DATASET EXTRACT:
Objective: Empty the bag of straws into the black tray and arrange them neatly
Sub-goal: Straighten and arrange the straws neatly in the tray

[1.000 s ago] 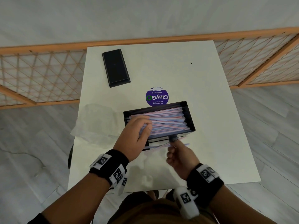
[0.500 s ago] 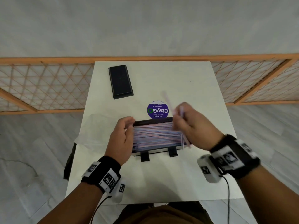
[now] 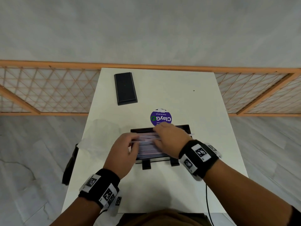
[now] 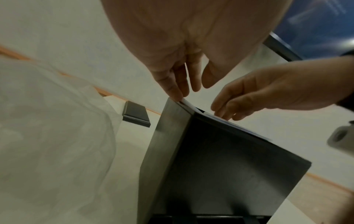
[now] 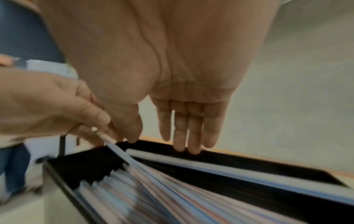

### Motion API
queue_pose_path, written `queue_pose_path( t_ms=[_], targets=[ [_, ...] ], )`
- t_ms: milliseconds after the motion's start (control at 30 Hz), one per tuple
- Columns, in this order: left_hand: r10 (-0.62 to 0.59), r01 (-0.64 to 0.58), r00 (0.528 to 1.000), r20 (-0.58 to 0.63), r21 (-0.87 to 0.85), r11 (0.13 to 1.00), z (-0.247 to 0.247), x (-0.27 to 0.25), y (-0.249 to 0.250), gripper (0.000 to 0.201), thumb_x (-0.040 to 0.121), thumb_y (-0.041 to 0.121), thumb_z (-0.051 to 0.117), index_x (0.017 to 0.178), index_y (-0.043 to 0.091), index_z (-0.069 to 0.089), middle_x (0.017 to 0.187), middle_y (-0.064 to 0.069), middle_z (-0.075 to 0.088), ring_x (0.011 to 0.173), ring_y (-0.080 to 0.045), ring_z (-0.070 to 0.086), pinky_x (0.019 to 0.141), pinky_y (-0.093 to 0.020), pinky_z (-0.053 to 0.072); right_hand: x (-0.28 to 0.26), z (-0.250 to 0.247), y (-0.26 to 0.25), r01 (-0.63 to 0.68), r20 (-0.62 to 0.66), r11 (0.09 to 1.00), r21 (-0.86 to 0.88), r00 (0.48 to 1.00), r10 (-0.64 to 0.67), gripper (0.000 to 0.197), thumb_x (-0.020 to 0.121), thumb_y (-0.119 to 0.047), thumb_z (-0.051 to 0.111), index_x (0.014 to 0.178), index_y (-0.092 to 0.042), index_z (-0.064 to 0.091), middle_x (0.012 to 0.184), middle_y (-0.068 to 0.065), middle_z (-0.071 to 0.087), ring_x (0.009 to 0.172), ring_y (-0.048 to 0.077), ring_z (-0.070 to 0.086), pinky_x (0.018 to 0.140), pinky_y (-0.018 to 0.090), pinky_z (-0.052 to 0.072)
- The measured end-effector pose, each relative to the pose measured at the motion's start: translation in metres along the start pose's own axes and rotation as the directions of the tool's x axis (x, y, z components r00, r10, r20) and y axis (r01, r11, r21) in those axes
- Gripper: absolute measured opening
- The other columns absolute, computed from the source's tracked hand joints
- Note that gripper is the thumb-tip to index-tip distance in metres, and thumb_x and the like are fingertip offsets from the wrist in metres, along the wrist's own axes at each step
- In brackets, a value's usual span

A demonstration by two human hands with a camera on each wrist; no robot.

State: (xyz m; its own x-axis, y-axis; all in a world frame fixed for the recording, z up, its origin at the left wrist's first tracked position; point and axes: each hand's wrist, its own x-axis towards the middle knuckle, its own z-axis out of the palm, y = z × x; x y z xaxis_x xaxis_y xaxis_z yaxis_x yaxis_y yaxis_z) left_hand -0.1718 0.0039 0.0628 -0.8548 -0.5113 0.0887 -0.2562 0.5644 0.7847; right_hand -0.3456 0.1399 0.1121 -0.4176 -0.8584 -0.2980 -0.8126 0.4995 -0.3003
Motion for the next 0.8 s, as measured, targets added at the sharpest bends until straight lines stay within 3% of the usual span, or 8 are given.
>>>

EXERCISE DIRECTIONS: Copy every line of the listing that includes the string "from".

WRITTEN ANSWER:
- The other columns absolute, computed from the source's tracked hand joints
- Note that gripper is the thumb-tip to index-tip distance in metres, and thumb_x and the like are fingertip offsets from the wrist in metres, along the wrist's own axes at each step

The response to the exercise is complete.